DePaul University Office of the President > Strategic Directions > Vision 2018 > Goal 5: Ensure a Business Model that Builds the University’s Continued Strength and Educational Excellence

Goal 5: Ensure a Business Model that Builds the University’s Continued Strength and Educational Excellence

We will vigorously pursue a business strategy that effectively manages our resources to ensure the continued health and vitality of the university for generations to come. We will focus the university community on maximizing the value of a DePaul education, especially as manifested in student learning success and career outcomes. Continuing to invest in the university’s improvement, we will develop new programs, especially market-responsive academic programs, to meet the needs of our current and future students. DePaul is committed to remaining financially accessible and affordable to a diverse student population through pursuit of integrated tuition pricing and financial aid strategies coupled with vigilant, efficient management of our fiscal resources. Generating sufficient revenue for operations and strategic objectives, we will continue to develop the physical, financial and operational capabilities to support our academic excellence.

Objective 5a: Sustain our financial vitality.

  • Maintain the affordability of a DePaul education.
  • Focus enrollment strategies and fuel strategic, targeted growth.
    • Ensure continued competitiveness in achieving and balancing undergraduate and graduate enrollment goals, including quality, diversity, affordability and net revenue outcomes.
    • Develop new market-responsive programs.
    • Offer new modes of delivery and increase the flexibility of course and program offerings.
  • Pursue an agile business model that ensures growth in net tuition revenue over the duration of the plan, provides sufficient resources for strategic investments and maintains financial strength.
  • Fund appropriate levels of institutional financial aid to ensure the desired student profile and continued mission.
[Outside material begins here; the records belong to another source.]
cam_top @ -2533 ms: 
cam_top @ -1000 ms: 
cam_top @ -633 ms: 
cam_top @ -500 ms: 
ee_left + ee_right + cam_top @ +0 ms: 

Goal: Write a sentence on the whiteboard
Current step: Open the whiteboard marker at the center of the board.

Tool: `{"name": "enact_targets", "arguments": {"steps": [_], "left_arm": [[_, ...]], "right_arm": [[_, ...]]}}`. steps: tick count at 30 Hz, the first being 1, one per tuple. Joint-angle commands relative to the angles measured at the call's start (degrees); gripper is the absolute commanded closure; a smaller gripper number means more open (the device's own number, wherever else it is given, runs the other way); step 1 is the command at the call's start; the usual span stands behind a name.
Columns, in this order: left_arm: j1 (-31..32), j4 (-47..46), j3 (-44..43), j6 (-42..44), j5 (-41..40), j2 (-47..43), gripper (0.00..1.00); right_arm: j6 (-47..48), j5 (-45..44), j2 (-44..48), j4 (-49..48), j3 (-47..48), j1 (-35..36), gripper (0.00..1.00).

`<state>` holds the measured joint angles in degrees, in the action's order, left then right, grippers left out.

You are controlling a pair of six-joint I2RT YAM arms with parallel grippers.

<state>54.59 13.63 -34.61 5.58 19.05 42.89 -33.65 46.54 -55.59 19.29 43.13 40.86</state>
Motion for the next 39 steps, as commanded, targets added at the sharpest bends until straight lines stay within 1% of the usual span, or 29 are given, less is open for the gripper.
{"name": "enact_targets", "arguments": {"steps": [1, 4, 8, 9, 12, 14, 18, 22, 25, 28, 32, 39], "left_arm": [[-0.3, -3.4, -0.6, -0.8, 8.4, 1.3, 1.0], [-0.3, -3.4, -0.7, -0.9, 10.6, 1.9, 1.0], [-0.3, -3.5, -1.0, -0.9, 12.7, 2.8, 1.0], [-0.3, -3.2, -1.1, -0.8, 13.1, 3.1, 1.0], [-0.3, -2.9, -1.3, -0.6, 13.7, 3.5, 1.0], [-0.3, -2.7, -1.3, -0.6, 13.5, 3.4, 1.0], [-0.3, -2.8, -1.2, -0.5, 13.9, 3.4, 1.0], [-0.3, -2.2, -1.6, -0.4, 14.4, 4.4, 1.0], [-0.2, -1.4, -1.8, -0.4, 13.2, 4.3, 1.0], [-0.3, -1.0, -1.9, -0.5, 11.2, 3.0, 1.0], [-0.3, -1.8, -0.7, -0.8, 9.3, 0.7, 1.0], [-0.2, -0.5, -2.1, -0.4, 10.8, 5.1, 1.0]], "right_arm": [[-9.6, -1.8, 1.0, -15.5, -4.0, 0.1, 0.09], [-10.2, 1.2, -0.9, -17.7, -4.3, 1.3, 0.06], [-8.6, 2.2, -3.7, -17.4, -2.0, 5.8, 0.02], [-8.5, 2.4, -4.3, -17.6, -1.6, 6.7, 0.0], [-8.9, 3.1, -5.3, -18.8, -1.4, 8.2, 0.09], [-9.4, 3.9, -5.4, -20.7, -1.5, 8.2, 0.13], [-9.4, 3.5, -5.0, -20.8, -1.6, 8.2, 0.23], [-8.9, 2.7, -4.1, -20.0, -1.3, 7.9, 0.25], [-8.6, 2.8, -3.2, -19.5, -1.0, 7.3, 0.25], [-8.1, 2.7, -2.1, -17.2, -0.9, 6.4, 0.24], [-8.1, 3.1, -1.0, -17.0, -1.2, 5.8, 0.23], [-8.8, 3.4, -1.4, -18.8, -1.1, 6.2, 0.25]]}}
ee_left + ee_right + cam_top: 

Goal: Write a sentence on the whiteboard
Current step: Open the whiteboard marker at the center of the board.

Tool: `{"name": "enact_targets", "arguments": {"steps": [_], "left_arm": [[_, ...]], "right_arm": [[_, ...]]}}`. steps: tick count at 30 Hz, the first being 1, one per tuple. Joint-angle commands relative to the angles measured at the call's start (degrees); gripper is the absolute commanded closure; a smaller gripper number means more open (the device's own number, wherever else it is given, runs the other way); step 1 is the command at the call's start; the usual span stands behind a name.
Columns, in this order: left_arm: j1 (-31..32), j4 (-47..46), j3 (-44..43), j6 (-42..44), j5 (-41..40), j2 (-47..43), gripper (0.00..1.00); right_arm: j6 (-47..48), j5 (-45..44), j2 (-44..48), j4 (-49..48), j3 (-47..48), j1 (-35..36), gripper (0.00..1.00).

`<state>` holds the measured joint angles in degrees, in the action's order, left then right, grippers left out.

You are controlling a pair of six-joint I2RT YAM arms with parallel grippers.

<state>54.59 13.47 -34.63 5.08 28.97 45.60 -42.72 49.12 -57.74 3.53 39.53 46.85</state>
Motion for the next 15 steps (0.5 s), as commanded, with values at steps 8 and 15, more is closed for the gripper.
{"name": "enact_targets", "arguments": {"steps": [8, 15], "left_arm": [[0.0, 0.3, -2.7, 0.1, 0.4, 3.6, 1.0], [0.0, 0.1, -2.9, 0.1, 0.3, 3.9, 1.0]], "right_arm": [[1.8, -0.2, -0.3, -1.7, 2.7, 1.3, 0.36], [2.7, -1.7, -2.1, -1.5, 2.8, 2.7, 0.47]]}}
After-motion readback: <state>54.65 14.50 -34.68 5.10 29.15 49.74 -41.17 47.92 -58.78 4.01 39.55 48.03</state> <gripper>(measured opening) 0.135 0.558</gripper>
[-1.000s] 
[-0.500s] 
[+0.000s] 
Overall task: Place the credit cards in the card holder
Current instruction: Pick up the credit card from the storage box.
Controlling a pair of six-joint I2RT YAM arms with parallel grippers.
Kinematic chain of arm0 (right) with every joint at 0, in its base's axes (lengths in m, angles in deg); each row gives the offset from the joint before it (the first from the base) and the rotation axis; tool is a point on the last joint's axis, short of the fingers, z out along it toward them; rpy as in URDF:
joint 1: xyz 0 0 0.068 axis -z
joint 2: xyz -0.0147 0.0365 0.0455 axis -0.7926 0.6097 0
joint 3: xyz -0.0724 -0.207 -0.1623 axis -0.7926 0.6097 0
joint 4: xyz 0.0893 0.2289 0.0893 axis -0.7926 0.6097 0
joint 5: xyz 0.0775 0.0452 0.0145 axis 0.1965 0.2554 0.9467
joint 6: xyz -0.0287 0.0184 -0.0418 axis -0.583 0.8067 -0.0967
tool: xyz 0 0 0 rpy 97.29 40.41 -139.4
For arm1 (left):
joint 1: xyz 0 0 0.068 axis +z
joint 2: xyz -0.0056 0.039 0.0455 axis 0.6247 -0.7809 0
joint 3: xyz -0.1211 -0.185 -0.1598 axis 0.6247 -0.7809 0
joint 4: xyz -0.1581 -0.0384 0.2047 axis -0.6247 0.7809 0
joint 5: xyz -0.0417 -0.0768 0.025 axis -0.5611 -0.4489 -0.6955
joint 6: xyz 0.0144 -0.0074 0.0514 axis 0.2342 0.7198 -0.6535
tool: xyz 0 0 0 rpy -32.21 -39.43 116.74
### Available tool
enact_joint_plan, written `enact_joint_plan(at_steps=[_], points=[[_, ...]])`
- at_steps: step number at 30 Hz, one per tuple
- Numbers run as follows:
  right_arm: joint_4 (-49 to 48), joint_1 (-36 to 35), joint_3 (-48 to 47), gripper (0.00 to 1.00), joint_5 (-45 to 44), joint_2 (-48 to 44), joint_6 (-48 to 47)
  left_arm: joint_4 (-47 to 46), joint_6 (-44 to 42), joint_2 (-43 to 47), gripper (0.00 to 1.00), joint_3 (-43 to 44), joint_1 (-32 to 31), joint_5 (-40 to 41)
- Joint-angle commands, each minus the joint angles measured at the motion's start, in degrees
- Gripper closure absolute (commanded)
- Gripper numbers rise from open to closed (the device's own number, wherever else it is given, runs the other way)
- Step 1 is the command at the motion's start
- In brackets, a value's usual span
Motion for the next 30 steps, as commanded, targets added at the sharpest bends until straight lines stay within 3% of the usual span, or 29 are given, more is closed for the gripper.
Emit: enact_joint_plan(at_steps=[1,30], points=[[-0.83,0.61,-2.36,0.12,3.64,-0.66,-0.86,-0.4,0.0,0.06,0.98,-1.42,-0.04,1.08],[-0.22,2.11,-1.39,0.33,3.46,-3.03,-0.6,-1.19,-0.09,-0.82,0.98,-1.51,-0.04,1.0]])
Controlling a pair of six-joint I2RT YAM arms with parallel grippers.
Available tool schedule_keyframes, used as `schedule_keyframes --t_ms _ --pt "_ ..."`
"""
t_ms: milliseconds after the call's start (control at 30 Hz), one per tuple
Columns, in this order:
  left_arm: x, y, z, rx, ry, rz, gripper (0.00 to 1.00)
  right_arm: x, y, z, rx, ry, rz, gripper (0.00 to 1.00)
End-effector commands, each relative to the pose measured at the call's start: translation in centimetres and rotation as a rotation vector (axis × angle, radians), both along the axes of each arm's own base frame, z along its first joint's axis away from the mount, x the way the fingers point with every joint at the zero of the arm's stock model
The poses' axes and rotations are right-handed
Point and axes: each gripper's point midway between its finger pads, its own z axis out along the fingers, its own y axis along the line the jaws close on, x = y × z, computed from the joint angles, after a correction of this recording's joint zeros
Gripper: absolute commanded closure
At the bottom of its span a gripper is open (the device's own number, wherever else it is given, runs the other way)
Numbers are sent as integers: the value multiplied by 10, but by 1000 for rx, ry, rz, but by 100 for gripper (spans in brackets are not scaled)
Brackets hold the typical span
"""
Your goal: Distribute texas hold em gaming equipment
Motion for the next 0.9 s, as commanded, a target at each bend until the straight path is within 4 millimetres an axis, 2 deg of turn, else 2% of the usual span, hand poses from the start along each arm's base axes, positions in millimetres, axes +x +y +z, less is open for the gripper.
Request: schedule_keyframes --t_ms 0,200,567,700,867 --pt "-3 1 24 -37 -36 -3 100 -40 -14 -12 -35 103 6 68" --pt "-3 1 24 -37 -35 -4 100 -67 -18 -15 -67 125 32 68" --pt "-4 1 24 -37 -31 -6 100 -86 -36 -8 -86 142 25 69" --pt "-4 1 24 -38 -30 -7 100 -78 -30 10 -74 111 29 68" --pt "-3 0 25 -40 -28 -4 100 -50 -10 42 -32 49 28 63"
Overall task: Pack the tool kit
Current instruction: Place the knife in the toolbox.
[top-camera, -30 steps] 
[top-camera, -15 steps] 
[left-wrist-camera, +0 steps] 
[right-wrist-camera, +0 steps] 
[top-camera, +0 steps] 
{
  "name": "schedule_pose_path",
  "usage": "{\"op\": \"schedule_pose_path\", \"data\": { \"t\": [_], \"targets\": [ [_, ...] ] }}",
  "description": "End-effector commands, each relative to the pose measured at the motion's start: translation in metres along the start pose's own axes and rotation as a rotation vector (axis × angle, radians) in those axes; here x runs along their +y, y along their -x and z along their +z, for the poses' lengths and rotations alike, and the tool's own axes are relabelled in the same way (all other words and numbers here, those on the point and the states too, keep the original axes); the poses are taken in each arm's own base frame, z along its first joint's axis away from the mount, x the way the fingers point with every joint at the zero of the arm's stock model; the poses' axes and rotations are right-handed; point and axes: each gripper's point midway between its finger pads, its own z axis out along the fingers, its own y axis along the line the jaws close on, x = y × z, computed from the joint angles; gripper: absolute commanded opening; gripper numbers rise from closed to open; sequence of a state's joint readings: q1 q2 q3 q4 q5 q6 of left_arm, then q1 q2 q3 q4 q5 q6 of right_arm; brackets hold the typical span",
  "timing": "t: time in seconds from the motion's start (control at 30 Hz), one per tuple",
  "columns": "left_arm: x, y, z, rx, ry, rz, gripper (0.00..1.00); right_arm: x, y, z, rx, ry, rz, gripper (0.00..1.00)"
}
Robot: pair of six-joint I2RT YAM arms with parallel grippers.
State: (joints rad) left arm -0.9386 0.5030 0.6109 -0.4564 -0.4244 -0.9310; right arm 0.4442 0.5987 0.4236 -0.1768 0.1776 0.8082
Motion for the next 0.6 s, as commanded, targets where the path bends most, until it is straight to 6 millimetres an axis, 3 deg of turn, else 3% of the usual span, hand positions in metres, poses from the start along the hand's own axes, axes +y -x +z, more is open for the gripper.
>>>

Develop strategic aid programs for targeted graduate and professional populations.
  • Continue to develop philanthropic support for ongoing operations, new initiatives and endowment growth.

Objective 5b: Invest in our staff.

  • Recruit, develop and promote a highly qualified staff committed to our institutional values of cooperation and exceptional service.
  • Effectively fund support functions throughout the university to ensure a high level of service to students and academic units.

Objective 5c: Adhere to principles of sustainable growth and financial discipline.

Remain vigilantly attentive to the following principles of sustainable growth and financial discipline to allow for DePaul’s continued success within a challenging economic environment.

  • Maintain a commitment to sustainable annual growth in net tuition revenue.
    • Ensure realization of annual growth in net tuition revenue.
    • Maintain an effective mix and balance of high-margin and subsidized academic programs to ensure aggregate gross margin performance.
    • Maintain a student mix that balances academic priorities, mission-related objectives and ongoing financial vitality.
    • Strategically invest in new academic program development to capitalize on marketplace opportunities and broaden overall revenue mix.
  • Grow unrestricted fundraising revenues to realize endowment growth and expand scholarship opportunities for students.
  • Generate increasing operating surpluses, exercising effective cost controls.
    • Manage faculty and staff headcount commensurate with academic program and enrollment growth and as required for new initiatives, increasing regulatory compliance and other strategic requirements within overall parameters of net revenue growth and favorable operating margins.
    • Provide competitive salaries and benefits to attract, retain and motivate highly qualified faculty and staff within the overall parameters of net revenue growth and operating margins.
    • Constrain growth in overhead and operating costs to less than the increases in net tuition revenue.
  • Maintain our current level of financial strength, creditworthiness and bond ratings.
    • Maintain sufficient fiscal flexibility to respond to a rapidly changing environment.
    • Provide adequate levels of working capital to fund daily operational cash requirements.
    • Maintain a disciplined approach to capital expenditures without issuance of new debt in the short term, utilizing institutional reserves as deemed strategically appropriate.
    • Maintain the financial ratio of available funds to expenses at 0.8 by the end of the plan.